In this short video Georgia Appleseed Director Michael Waller shares the factors that contribute to the school-to-prison pipeline along with what it will take to dismantle it.

This video was generously filmed and produced by our friends at 1 Accord Media . It is one of a series of education videos being coordinated by the Interfaith Children's Movement .
Race, Law Enforcement, and the Law Report Update

Georgia Appleseed is working with pro bono partners to revisit and update our policy   recommendations  to end over-policing and the excessive use of force by police against Black Georgians. We   will publish updates in the coming weeks. Unfortunately, most of these recommendations were not adopted at the state or local levels in Georgia when published in 2016. 

We hope our updated recommendations will support current efforts led by people of color to fundamentally change Georgia law enforcement so that it serves and supports all Georgians.
Shining the Pro Bono Light on Chris Middleton

Christopher K. Middleton,  Cox, Rodman &  Middleton  LLC , has partnered with Georgia Appleseed on a variety of projects over the past several years. Chris recently led a  Healthy Housing Project  listening session in Savannah to help Georgia Appleseed gain insight about housing-related challenges and opportunities in that city. Chris guided participants from a broad diversity of backgrounds through an engaged conversation that touched on housing limitations in Savannah, the link between healthy housing and success of children in school, and current challenges during the COVID-19 crisis. Chris’ partnership and pro bono support is greatly appreciated, and the insights through this listening session will aid Georgia Appleseed in its continued policy work to strengthen healthy housing statewide.

Georgia Appleseed pro bono projects support Georgia children struggling against poverty, disability, and systemic bias and racism.
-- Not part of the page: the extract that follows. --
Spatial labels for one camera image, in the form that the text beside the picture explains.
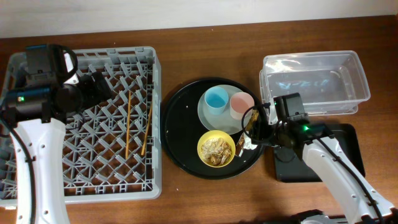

The COVID-19 pandemic magnifies these challenges. Children have lost critical access to education and safe school environments. The threat of eviction, unsafe housing, and homelessness grows every day as the pandemic puts their parents out of work.

If you are interested in supporting our projects through pro bono work please fill out this short form   and we will be in touch. Questions? Contact Caroline Durham at   cdurham@gaappleseed.org .
The Georgia Appleseed Young Professionals Council will once again host their annual Spellbound for Justice! fundraiser on July 16, 2020 , from 5:30 to 7:00 p.m. Register online by July 10, 2020, at https://bit.ly/Spellbound2020
Welcome, Summer Interns

This summer, Georgia Appleseed welcomes a virtual “full-house” of interns, who will be working to promote justice for Georgia’s children.

The following law students will be focused on our healthy housing initiatives:
  • Brittany Ewing, GSU College of Law, Systems Summer Institute
  • Kyla Howard, New England Law, Systems Summer Institute
  • Yiyang Mei, Emory University School of Law
  • Christian Shaheen, GSU College of Law, Systems Summer Institute

The following law students will be focused on dismantling the school-to-prison pipeline:
  • Katharine Healy Tabachnick, Emory University School of Law, Barton Center 
  • Joseph Pinto, Emory University School of Law
  • Victoria Miller, Emory University School of Law

Some of the projects they’ll be working on include studying best practices for healthy housing coalitions in other states, researching restorative justice models for school discipline, and revamping our Student Tribunal Project training manual.
Georgia Appleseed Needs Your Support

At Georgia Appleseed, we focus on dismantling the school-to-prison pipeline and advocating for healthy housing because we believe these areas are powerful leverage points for meaningful, systemic change.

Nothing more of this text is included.